Records to process:

=== Section Start ===

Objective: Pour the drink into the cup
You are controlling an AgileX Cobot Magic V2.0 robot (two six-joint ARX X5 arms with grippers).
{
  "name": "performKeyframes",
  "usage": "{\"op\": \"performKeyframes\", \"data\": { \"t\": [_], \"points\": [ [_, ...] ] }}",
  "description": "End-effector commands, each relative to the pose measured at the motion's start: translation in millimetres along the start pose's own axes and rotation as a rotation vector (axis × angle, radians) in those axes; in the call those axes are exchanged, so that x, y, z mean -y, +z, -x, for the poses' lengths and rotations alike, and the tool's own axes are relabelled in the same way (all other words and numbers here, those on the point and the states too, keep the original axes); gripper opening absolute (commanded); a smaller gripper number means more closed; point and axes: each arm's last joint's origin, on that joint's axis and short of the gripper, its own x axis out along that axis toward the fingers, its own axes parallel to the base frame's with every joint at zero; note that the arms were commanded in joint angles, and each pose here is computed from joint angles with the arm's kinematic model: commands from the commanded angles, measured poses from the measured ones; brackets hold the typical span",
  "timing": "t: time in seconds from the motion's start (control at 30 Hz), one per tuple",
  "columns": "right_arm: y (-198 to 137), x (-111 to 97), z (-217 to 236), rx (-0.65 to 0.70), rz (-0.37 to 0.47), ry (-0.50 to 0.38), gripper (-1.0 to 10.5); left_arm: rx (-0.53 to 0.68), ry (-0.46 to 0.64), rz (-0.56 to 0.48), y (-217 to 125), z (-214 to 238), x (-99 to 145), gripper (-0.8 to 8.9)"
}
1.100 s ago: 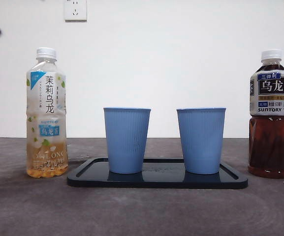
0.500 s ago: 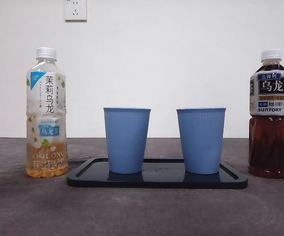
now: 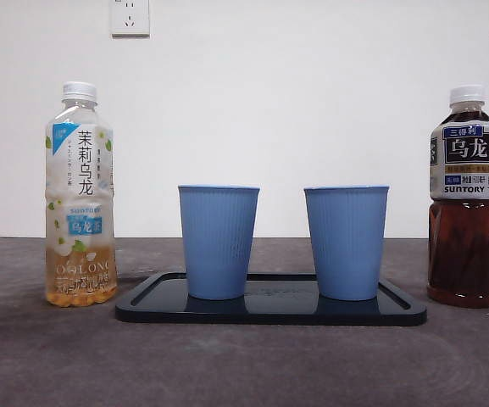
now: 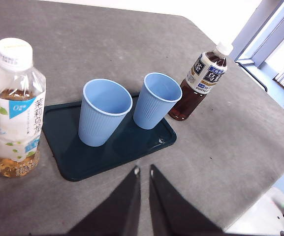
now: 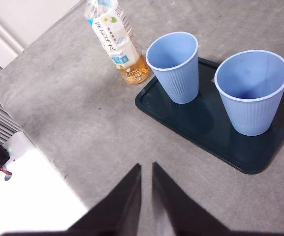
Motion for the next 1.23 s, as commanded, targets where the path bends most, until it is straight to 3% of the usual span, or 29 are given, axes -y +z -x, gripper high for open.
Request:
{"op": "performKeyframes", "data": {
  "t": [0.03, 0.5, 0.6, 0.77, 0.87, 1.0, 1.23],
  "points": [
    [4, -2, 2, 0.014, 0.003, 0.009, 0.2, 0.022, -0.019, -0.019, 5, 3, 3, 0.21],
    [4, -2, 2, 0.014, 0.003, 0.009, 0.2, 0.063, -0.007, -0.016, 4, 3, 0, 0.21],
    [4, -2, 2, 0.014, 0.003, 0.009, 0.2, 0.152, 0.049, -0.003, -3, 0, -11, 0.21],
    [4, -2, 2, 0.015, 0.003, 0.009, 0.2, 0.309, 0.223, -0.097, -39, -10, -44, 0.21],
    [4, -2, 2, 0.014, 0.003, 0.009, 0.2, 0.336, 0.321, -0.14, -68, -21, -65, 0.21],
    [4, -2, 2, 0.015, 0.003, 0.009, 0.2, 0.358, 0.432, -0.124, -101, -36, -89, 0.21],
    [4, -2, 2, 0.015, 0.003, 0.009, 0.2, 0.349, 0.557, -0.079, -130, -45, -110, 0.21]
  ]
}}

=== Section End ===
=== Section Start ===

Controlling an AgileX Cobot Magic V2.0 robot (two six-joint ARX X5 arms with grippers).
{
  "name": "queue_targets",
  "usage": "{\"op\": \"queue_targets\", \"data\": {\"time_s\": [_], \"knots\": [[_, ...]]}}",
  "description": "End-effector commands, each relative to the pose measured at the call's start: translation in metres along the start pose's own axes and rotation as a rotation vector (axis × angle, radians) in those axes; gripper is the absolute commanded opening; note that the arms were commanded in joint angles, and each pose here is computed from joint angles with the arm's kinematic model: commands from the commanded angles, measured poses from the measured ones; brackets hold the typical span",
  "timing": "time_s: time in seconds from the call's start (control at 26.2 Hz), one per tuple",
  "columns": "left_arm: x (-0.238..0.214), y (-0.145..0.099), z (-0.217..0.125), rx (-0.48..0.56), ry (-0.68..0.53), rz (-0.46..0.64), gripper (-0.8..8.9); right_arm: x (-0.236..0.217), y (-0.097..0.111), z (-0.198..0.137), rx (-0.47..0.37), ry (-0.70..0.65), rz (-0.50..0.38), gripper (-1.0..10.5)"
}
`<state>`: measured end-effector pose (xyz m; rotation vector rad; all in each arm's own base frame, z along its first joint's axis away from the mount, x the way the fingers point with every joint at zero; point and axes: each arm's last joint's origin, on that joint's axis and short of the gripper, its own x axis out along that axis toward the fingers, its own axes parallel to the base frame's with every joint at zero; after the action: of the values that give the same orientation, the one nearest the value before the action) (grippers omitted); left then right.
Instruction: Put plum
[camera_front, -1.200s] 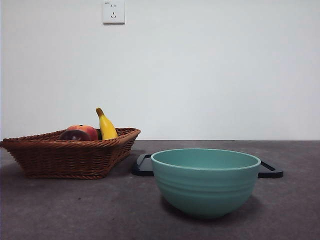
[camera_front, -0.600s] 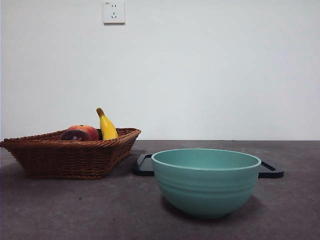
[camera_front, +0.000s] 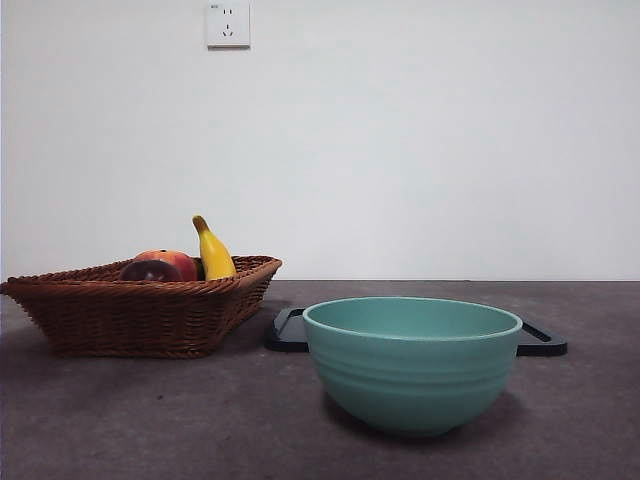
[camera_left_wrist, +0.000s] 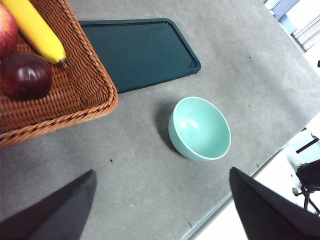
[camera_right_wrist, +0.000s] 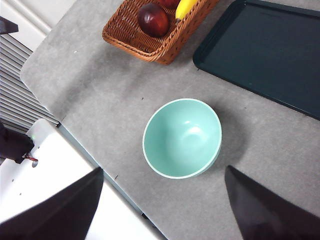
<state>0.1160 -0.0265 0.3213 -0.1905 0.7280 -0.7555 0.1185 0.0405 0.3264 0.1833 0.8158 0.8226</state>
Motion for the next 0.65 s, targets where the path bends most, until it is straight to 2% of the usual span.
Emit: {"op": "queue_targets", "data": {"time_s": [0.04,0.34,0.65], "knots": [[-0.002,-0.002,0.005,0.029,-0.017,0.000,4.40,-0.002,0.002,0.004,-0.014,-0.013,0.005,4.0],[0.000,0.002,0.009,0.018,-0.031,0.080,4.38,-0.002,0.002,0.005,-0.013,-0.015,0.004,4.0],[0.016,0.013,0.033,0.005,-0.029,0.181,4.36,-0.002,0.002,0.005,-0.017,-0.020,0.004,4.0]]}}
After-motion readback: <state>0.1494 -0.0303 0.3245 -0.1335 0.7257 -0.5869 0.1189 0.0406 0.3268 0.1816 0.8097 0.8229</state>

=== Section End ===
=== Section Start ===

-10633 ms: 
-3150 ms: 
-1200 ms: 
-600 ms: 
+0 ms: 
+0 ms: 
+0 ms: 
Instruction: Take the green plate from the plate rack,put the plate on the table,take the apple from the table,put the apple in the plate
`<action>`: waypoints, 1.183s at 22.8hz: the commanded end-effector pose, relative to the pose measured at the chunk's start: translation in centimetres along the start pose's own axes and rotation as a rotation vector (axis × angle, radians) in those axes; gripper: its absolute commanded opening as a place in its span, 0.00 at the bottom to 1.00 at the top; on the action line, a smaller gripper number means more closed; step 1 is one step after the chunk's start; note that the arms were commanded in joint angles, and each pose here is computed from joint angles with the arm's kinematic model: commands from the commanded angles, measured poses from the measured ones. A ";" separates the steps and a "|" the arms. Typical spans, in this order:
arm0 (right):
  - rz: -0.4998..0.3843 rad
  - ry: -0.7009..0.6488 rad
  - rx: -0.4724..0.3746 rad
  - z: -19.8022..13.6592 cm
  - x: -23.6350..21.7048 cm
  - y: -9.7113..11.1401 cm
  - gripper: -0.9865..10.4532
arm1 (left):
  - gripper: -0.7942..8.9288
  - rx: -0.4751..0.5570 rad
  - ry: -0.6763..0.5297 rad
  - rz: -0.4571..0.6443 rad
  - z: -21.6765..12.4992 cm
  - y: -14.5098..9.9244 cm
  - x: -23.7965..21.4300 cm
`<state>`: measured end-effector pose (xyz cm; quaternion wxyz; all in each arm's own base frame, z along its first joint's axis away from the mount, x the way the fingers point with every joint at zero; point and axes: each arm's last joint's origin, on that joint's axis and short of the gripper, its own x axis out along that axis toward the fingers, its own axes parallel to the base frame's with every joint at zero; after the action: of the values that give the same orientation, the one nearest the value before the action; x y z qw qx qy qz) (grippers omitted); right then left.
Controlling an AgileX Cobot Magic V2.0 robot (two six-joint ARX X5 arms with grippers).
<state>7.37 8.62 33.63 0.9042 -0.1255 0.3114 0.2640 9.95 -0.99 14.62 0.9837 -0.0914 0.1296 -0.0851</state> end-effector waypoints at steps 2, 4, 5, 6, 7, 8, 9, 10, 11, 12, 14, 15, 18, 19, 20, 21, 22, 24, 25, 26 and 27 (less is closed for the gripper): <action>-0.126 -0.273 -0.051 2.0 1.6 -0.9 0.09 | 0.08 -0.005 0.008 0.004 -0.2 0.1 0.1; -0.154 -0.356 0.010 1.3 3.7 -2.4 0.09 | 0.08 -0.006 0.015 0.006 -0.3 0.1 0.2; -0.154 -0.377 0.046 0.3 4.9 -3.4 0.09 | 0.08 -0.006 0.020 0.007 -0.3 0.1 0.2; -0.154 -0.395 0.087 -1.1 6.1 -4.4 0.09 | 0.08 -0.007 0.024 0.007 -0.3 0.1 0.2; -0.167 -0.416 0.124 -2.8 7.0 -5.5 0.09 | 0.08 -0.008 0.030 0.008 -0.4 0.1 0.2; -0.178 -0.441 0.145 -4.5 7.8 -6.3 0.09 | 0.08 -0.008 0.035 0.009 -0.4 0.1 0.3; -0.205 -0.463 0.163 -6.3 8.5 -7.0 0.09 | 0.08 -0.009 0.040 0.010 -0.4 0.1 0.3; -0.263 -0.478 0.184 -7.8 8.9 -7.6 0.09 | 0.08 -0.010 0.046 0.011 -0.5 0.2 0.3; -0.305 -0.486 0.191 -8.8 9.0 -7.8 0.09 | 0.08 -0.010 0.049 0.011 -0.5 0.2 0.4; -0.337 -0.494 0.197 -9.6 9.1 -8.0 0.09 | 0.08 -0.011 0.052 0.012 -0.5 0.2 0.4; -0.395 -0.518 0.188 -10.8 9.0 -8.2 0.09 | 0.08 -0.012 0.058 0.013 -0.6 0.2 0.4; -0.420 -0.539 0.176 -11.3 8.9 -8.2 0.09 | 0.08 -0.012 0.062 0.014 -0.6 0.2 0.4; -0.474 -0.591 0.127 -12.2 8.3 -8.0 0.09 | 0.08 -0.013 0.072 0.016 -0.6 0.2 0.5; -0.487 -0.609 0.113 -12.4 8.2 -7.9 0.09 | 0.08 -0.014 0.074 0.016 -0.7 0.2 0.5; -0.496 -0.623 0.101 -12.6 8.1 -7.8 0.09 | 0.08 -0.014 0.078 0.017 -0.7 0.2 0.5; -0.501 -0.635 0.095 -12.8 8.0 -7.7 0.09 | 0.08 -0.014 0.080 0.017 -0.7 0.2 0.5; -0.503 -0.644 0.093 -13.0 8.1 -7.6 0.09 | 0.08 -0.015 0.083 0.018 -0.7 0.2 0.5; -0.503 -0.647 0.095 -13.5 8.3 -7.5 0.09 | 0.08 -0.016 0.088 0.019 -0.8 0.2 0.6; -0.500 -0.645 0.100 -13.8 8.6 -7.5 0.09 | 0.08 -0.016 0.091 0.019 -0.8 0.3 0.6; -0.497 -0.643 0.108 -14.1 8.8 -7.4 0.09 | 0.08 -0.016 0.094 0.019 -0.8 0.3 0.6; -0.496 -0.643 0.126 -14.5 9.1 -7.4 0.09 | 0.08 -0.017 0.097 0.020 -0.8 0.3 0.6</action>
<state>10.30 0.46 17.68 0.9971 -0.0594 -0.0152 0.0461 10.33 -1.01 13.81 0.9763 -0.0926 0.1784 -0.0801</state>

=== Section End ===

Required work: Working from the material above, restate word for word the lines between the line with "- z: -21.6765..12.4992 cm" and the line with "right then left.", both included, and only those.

Task solution:
  - z: -21.6765..12.4992 cm
  - y: -14.5098..9.9244 cm
  - x: -23.7965..21.4300 cm
`<state>`: measured end-effector pose (xyz cm; quaternion wxyz; all in each arm's own base frame, z along its first joint's axis away from the mount, x the way the fingers point with every joint at zero; point and axes: each arm's last joint's origin, on that joint's axis and short of the gripper, its own x axis out along that axis toward the fingers, its own axes parallel to the base frame's with every joint at zero; after the action: of the values that give the same orientation, the one nearest the value before the action; x y z qw qx qy qz) (grippers omitted); right then left.

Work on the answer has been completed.